[Collected data entries]
--- --- ---

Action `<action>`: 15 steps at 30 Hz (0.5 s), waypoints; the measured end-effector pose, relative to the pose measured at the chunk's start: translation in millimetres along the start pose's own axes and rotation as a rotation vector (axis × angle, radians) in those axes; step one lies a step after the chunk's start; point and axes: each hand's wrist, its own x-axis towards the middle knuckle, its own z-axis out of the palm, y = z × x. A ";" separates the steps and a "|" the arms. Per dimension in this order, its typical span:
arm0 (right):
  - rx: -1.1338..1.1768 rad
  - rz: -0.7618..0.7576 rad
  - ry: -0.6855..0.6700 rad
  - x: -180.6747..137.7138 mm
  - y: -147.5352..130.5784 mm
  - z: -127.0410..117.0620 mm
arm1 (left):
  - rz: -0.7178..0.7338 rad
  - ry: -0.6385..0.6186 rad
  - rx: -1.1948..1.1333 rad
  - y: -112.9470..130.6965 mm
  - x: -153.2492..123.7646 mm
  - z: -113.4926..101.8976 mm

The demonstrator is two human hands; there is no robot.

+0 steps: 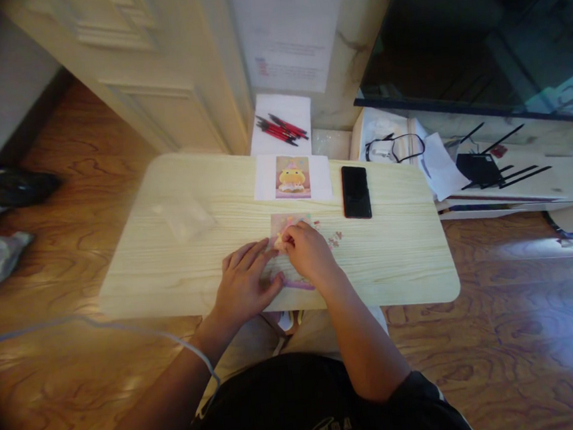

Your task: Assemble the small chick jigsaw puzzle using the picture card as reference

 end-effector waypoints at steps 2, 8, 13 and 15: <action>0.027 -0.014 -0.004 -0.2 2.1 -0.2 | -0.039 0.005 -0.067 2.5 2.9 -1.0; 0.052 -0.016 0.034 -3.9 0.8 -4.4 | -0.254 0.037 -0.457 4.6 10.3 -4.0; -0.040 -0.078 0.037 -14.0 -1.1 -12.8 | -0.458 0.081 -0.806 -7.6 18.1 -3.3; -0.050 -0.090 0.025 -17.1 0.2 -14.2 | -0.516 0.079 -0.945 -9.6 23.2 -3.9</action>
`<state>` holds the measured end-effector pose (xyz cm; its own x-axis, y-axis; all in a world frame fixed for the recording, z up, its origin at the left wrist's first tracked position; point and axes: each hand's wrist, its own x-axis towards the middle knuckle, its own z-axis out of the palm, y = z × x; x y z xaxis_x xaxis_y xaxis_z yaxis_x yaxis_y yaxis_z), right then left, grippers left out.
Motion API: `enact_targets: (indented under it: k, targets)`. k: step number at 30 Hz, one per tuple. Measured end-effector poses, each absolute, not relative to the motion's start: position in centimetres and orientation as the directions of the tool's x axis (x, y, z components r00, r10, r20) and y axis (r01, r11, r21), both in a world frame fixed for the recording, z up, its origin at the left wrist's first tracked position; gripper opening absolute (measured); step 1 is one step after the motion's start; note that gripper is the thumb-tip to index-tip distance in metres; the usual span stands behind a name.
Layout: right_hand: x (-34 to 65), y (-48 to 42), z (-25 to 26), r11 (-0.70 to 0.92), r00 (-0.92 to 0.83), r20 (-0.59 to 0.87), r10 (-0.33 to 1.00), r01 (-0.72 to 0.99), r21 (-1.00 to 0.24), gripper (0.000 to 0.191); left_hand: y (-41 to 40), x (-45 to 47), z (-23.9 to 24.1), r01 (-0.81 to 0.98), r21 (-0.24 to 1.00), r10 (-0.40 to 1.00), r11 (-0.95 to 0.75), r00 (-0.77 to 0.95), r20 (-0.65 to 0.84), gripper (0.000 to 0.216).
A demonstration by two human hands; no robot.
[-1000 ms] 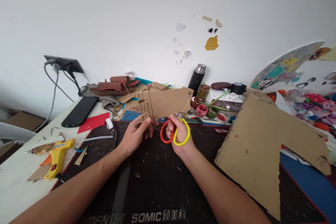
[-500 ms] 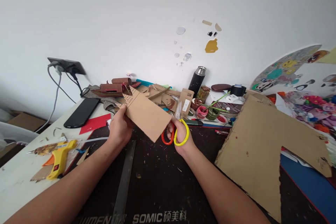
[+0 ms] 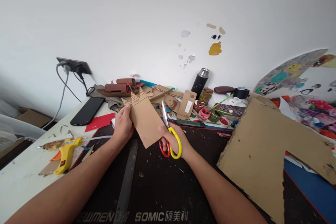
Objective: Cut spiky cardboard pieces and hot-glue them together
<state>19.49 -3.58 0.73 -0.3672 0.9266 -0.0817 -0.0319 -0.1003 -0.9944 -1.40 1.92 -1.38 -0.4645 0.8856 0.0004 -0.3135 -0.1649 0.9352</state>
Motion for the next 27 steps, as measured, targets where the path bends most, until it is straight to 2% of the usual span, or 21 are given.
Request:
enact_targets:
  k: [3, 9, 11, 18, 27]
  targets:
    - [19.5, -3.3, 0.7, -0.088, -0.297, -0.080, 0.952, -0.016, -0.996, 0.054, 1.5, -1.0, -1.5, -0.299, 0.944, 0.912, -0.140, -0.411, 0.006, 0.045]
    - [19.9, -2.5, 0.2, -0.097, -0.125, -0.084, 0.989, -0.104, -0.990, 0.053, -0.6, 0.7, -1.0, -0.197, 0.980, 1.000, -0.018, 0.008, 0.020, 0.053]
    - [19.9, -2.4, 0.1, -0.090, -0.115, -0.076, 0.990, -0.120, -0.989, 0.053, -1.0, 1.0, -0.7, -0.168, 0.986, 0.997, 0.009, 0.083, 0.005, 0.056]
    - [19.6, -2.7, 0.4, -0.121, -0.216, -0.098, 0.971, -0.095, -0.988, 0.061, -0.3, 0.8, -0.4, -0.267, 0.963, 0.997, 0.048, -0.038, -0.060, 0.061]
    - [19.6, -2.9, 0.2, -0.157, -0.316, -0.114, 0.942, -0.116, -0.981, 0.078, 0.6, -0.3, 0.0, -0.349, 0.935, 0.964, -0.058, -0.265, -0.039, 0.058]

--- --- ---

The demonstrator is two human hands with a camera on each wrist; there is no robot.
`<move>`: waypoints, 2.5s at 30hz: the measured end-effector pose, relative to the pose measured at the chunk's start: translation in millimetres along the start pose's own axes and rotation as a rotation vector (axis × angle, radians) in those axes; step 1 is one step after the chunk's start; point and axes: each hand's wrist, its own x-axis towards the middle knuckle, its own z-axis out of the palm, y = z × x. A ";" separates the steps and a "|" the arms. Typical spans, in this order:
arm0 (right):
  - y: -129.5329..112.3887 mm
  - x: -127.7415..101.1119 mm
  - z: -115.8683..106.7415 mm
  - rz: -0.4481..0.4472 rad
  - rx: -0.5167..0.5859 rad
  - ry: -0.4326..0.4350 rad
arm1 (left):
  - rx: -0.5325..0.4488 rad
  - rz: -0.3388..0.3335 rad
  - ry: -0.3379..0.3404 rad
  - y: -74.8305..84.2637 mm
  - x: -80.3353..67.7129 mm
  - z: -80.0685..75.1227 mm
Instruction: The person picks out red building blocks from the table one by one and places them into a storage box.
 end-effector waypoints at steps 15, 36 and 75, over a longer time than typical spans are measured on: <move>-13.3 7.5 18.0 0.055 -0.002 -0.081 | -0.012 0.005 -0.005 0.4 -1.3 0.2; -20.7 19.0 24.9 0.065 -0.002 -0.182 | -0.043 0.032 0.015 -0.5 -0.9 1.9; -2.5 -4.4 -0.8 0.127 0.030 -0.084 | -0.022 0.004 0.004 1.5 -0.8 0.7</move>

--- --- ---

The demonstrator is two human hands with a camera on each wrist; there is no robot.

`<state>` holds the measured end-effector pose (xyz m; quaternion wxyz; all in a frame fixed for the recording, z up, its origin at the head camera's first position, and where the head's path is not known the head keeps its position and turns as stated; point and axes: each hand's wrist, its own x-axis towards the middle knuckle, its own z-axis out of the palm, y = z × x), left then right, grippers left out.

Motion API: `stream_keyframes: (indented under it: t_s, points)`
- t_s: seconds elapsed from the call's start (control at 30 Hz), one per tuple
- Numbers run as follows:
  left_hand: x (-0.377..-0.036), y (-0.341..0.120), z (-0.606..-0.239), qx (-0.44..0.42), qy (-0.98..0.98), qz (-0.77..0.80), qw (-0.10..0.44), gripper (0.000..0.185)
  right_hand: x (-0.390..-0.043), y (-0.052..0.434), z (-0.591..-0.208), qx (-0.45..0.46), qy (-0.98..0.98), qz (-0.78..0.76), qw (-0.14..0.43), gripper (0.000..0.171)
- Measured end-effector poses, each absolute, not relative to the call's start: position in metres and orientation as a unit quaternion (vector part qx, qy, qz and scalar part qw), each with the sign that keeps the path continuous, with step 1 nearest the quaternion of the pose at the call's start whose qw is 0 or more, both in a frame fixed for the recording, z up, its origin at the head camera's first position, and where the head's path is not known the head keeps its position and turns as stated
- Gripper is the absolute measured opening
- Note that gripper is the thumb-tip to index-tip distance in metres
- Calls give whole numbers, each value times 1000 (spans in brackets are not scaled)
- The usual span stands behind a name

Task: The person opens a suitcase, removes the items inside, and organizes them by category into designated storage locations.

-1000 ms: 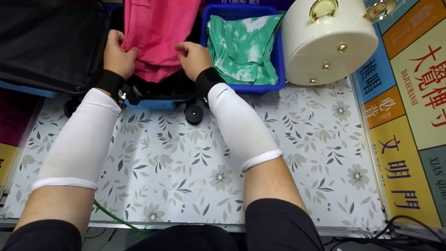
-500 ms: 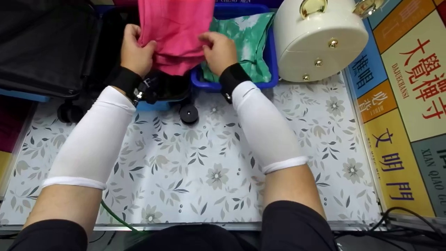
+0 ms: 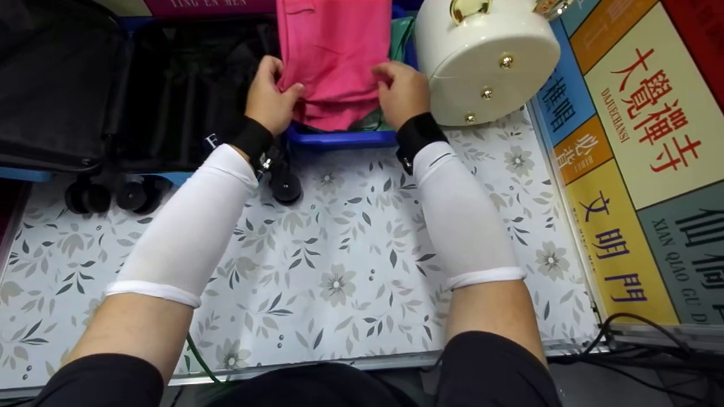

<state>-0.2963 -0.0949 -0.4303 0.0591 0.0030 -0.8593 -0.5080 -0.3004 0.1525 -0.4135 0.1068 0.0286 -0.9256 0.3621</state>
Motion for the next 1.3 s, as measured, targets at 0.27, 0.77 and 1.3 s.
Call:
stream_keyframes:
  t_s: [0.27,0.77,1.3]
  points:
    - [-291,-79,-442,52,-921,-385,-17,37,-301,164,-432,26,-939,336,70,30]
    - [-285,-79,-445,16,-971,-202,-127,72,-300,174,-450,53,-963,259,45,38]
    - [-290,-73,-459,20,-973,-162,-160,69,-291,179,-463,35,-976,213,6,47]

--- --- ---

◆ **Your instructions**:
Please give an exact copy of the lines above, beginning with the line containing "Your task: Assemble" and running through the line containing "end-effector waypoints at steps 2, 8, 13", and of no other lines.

◆ **Answer to the problem**:
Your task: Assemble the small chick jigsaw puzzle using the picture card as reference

 end-effector waypoints at steps 2, 8, 13 and 15: <action>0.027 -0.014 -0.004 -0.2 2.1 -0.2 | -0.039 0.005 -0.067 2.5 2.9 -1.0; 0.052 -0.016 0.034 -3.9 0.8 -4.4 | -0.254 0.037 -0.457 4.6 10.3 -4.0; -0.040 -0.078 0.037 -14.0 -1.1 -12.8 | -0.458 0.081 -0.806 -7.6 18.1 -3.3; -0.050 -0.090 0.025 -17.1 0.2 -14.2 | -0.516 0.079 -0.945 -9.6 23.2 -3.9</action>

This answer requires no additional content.